==== Data extract ====

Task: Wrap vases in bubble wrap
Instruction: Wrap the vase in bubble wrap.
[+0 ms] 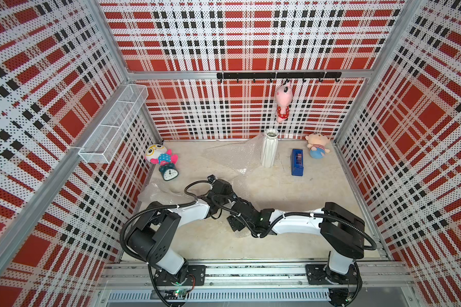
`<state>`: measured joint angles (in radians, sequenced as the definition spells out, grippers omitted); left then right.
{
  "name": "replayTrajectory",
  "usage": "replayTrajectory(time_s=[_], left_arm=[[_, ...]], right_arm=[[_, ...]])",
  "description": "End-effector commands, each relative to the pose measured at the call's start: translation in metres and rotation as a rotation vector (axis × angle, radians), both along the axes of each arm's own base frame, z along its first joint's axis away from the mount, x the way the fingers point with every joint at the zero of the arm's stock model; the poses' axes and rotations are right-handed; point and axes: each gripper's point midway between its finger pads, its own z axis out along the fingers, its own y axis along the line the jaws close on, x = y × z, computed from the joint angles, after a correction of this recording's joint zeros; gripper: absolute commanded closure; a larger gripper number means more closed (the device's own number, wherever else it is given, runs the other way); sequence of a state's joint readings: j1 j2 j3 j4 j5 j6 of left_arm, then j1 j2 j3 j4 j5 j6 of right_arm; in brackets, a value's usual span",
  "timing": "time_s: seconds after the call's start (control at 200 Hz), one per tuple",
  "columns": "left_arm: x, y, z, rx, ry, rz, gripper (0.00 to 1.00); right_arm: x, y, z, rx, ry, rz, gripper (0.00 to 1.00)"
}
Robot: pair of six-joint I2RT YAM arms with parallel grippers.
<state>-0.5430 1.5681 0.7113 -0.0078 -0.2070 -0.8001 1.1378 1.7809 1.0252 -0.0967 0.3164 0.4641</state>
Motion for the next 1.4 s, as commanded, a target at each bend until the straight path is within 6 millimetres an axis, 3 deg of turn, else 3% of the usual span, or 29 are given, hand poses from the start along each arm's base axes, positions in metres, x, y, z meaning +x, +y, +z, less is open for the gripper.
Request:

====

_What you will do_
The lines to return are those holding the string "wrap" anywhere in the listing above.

_Answer to this task_
Task: Wrap vases in bubble wrap
Instruction: Wrap the vase in bubble wrap.

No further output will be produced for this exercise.